Problem: Copy out the lines of the records below, and only those lines, from the one with "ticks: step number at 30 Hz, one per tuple" through the one with "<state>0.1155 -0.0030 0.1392", exactly as they appear.

[[ Data for review open ]]

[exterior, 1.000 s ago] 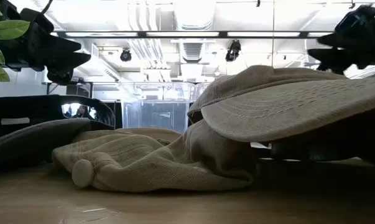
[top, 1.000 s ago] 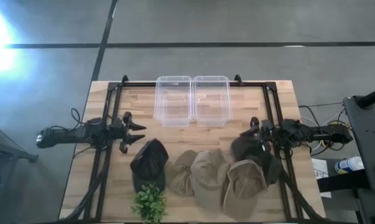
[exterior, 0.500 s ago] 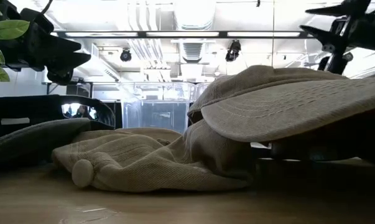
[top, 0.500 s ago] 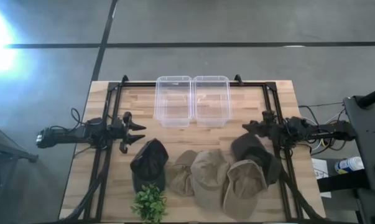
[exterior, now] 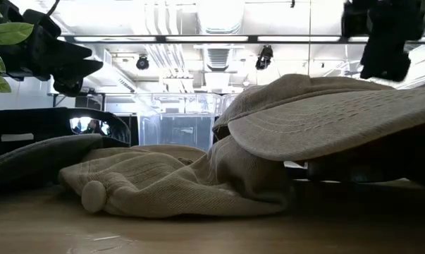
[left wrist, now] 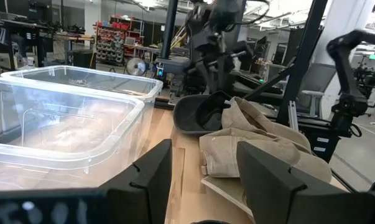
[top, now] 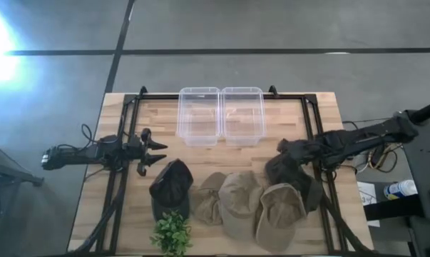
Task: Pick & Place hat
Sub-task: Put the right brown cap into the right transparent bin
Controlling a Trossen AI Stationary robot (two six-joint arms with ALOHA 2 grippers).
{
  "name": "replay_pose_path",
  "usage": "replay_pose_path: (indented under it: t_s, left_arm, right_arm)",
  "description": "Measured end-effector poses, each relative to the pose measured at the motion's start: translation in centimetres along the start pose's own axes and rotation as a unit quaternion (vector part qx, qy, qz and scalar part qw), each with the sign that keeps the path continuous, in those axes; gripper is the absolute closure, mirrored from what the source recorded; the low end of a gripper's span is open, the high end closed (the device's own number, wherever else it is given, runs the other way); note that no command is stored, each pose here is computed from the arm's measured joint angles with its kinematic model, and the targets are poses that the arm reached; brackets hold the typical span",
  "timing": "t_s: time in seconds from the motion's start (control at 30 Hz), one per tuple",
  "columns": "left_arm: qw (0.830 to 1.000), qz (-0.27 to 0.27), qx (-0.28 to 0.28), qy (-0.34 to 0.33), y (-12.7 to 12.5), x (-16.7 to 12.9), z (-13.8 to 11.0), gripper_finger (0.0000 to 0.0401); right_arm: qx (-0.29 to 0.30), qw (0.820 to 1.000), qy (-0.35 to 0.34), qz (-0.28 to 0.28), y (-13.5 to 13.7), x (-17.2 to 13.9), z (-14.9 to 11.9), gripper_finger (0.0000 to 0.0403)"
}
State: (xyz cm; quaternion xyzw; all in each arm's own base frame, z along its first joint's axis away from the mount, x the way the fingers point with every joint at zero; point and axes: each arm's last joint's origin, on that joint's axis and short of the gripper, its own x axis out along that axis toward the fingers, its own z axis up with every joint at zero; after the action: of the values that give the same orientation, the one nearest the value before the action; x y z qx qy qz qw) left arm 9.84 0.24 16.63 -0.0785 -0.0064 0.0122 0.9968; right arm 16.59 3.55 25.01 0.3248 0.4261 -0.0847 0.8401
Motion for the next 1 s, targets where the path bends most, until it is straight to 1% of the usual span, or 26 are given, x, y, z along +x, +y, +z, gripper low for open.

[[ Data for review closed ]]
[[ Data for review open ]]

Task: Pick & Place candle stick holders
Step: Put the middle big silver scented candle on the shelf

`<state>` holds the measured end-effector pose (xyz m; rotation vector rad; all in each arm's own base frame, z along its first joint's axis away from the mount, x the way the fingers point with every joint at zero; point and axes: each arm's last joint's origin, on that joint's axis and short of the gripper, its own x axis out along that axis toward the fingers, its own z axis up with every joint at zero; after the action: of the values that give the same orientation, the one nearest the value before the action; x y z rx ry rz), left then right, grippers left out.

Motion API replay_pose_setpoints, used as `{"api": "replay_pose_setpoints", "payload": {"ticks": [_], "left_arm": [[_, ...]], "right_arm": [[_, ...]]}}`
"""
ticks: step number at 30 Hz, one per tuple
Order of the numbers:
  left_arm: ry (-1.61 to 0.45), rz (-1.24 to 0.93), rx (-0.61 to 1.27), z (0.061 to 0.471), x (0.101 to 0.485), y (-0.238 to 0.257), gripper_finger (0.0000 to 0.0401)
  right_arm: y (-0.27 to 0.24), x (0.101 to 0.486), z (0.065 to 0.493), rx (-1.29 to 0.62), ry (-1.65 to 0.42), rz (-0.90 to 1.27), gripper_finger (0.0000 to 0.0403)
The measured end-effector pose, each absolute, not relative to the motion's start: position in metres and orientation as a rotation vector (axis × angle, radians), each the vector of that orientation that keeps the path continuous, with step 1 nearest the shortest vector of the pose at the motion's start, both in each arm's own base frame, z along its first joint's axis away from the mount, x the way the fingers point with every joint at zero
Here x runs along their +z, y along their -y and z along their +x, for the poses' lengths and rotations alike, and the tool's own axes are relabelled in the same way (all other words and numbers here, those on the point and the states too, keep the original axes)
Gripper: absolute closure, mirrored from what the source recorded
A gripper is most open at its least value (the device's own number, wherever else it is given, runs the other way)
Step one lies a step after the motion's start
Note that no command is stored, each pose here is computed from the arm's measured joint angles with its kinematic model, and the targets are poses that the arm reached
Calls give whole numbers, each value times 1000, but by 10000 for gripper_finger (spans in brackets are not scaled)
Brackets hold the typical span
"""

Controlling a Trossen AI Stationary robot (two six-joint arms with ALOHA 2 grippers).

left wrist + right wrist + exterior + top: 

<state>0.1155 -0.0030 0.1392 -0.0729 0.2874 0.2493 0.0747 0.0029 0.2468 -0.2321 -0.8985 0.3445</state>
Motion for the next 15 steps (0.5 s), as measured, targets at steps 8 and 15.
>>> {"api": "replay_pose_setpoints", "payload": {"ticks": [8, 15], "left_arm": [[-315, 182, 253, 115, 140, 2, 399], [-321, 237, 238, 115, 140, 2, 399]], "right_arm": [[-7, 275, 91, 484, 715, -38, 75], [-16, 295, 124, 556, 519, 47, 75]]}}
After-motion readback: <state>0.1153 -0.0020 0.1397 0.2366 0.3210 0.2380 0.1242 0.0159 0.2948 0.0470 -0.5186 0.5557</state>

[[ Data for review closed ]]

Output below:
ticks: step number at 30 Hz, one per tuple
Order of the numbers:
  left_arm: ry (-1.61 to 0.45), rz (-1.24 to 0.93), rx (-0.61 to 1.27), z (0.061 to 0.471), x (0.101 to 0.485), y (-0.238 to 0.257), gripper_finger (0.0000 to 0.0401)
  right_arm: y (-0.27 to 0.24), x (0.101 to 0.486), z (0.065 to 0.493), rx (-1.29 to 0.62), ry (-1.65 to 0.42), rz (-0.90 to 1.27), gripper_finger (0.0000 to 0.0403)
The measured end-effector pose, each absolute, not relative to the motion's start: position in metres and orientation as a rotation vector (axis × angle, radians), each the vector of that orientation that keeps the path continuous, with step 1 nearest the shortest vector of the pose at the motion's start, both in each arm's own base frame, z along its first joint's axis away from the mount, x the way the fingers point with every joint at zero
Here x runs along their +z, y along their -y and z along their +x, for the poses' lengths and rotations alike, and the tool's own axes are relabelled in the same way (all other words and numbers here, those on the point and the states too, keep the original axes)
Gripper: absolute closure, mirrored from what the source recorded
A gripper is most open at its least value (the device's own number, wherever else it is given, runs the other way)
Step one lies a step after the motion's start
Note that no command is stored, each pose here is computed from the arm's measured joint angles with its kinematic model, and the targets are poses that the arm reached
Calls give whole numbers, each value times 1000, but by 10000 for gripper_finger (spans in brackets are not scaled)
Brackets hold the typical span
"""

Controlling a Trossen AI Stationary robot (two six-joint arms with ALOHA 2 grippers).

left wrist + right wrist + exterior + top: 

<state>0.1155 -0.0030 0.1392 -0.0729 0.2874 0.2493 0.0747 0.0029 0.2468 -0.2321 -0.8985 0.3445</state>

Nothing more will be written for this answer.